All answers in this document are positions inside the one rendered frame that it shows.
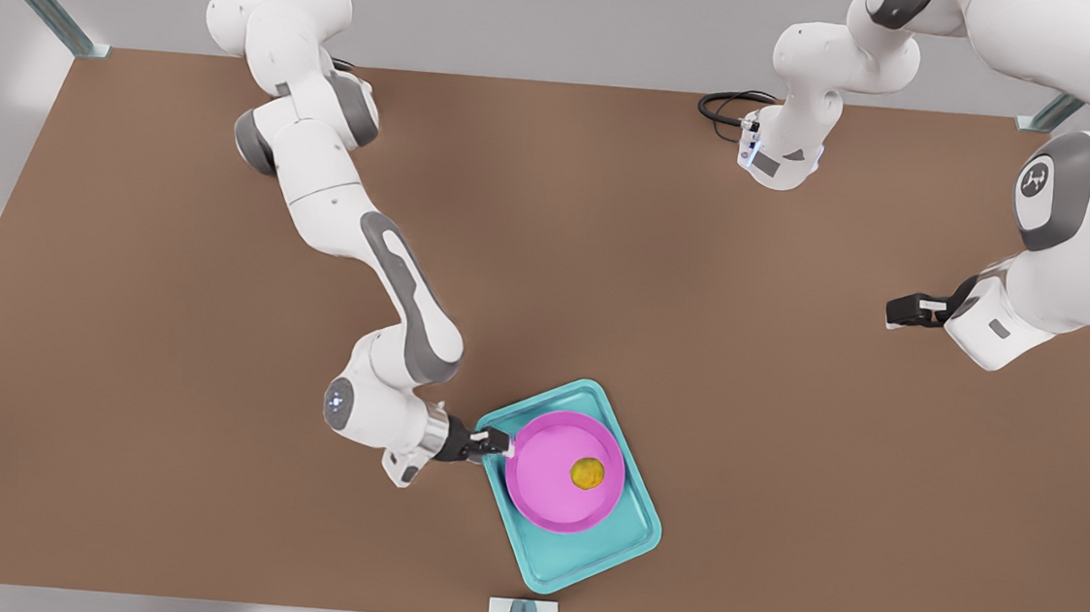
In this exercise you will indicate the pink round plate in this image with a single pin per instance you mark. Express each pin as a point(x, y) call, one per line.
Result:
point(563, 472)

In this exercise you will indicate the orange fruit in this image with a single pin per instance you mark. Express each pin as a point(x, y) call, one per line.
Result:
point(587, 473)

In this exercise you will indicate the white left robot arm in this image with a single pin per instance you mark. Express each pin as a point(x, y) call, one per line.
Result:
point(1075, 241)

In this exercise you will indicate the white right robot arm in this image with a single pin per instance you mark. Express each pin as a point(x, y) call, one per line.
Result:
point(320, 196)

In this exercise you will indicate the teal rectangular tray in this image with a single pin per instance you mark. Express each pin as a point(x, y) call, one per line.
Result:
point(575, 542)

☆ ☆ ☆ ☆ ☆

• [Task item]
The entries are to be written out in full and exactly, apart from the pictures.

• [Response area]
All answers in this document are positions inside the one rendered frame that it shows.
In this exercise you will indicate the pink round plate in this image with a single pin per instance you mark. Express each pin as a point(x, y) call, one per line.
Result:
point(563, 472)

In this exercise you will indicate the orange fruit in this image with a single pin per instance you mark. Express each pin as a point(x, y) call, one per line.
Result:
point(587, 473)

In this exercise you will indicate the white left robot arm in this image with a single pin per instance you mark. Express each pin as a point(x, y) call, one per line.
Result:
point(1075, 241)

In this exercise you will indicate the white right robot arm in this image with a single pin per instance you mark. Express each pin as a point(x, y) call, one per line.
Result:
point(320, 196)

In this exercise you will indicate the teal rectangular tray in this image with a single pin per instance you mark. Express each pin as a point(x, y) call, one per line.
Result:
point(575, 542)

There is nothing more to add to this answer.